Beim nächsten Hydranten setzten sie Philipp in die zum Tränken der Pferde vorgesehene Aussparung im Kantenstein. Christian zog den Hebel; ein großer Wasserstrahl ergoss sich über Philipp. Dieser schnappte nach Luft, sprang auf, klimperte erstaunt mit den Augenlidern und schaute die anderen vorwurfsvoll an.
»Warum macht ihr das, ich war so schön besoffen!«
Als sie im Heim eintrafen, war Philipps Kleidung immer noch durchnässt. Auf seinem Bett lag ein Brief von seiner Mutter. Ohne sich umzuziehen las er: Es geht uns gut, was wir auch von Dir hoffen. Opa kriegt keine Luft. Es geht immer schlechter. Oma hat ein Bein gebrochen. Onkel Hännes ist dauernd betrunken. Er wird noch seine Arbeit verlieren. Wenn Du kommst, wollen wir das Schwein schlachten. Die Witwe von Hermann ist auch gestorben.
Es grüßt Dich Deine Mutter
Am nächsten Tag half Christian Lena beim Umzug nach Mahlsdorf. Sie nahm die Nachricht von seinem Studium in der Sowjetunion gefasst entgegen. Die Beziehung zwischen den beiden war im Laufe der Zeit mehr und mehr abgekühlt. Ihre Liebe war auf der Treppe zwischen dem Keller und der Etage der Frauen verloren gegangen.
Philipp half Isa beim Packen. Ihre Sachen stellten sie vorübergehend bei den Männern unter und Philipp versprach, sie am Wochenende in ihr neues Zimmer im Bezirk Prenzlauer Berg zu bringen. Dann begleitete er Isa zum Bahnhof Friedrichstraße.
Sie standen auf dem Bahnsteig, um Abschied zu nehmen.
»Wirst du nun allein in Friedrichshain wohnen?«, fragte sie.
»Ich weiß noch nicht.«
Sie stand vor ihm und schaute ihn ängstlich und mit großen Augen an. Philipp fühlte sich elend.

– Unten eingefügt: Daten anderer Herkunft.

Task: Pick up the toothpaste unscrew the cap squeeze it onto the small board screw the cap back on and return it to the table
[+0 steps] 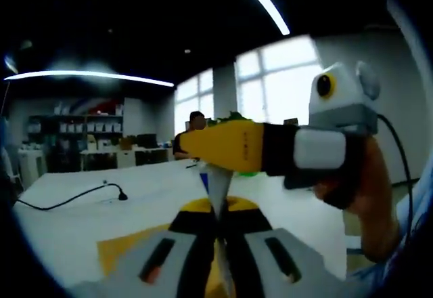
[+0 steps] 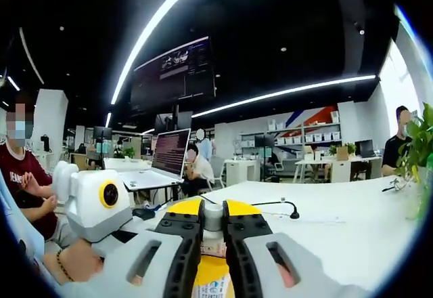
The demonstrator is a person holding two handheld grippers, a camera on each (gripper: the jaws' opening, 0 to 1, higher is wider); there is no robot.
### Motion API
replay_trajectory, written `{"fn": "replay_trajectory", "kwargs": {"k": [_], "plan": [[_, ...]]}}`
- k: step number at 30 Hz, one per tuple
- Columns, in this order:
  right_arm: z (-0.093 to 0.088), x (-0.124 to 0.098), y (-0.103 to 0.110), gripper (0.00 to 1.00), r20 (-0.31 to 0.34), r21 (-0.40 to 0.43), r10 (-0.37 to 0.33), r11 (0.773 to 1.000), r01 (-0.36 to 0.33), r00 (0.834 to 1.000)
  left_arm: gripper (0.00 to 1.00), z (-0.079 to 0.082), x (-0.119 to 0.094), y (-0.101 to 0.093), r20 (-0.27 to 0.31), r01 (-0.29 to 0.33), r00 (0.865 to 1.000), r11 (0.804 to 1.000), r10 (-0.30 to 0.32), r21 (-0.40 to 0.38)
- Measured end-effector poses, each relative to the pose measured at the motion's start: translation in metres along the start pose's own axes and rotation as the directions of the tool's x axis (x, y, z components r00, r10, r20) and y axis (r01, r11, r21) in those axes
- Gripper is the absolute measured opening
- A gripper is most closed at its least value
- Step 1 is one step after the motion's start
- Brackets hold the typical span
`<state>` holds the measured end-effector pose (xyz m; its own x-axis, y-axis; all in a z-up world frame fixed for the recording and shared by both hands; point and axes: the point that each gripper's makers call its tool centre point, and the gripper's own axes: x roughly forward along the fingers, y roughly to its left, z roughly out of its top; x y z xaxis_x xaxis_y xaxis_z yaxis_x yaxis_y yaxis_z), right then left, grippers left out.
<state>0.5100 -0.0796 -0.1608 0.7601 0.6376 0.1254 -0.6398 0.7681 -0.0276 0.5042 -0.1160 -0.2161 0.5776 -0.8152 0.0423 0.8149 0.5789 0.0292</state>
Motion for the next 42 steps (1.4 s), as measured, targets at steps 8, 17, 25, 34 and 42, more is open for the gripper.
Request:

»Schreibst du mir?«, fragte sie.
»Sicher schreib ich dir.«
Plötzlich fühlte er ein seltsames Brennen in der Brust.
»Ich liebe dich«, sagte er.
»Ich liebe dich auch«, antwortete Isa und kramte nach ihrer Fahrkarte.
»Nein, nein, ich liebe dich wirklich. Was immer sein wird, ich liebe dich. Das habe ich noch zu keiner gesagt.«
Er nahm sie in seine Arme und drückte sie an sich.
»Puh! Ich kriege ja keine Luft mehr!«, stöhnte Isa und lachte glücklich. »Vielleicht bekommst du ja doch noch einen Pass, und das Ganze war nur ein Missverständnis. Dann kommst du nach, versprochen?«
»Versprochen!«
Der Zug kam, Isa stieg ein, Philipp drehte sich um und ging, ohne noch einmal zurückzuschauen. Als Christian am folgenden Tag zum Staatssekretariat für das Hoch- und Fachschulwesen ging, um seinen Aufenthalt in der Sowjetunion zu regeln, ging Philipp mit; er wollte sich bewerben, ebenfalls in Moskau studieren zu dürfen. Aber der Genosse Abteilungsleiter machte ihm keine Hoffnung.
»Du hast Verwandte in Westdeutschland, Genosse Siebert, damit hast du keine Chance. Übrigens: Da gehört das Parteiabzeichen hin!«
Er stieß mit dem Zeigefinger energisch gegen das Revers an Philipps Jackett. Philipp trug noch immer den amerikanischen Sakko, den seine Mutter ihm lange vor der Währungsreform auf dem Schwarzmarkt gegen ein Stück Schweinespeck besorgt hatte − aber eben ohne Parteiabzeichen der SED.
Am Montag zog Philipp in Weißensee ein. Am Revers trug er das Abzeichen mit den verschlungenen Händen. Er wollte studieren und weiterkommen im Leben.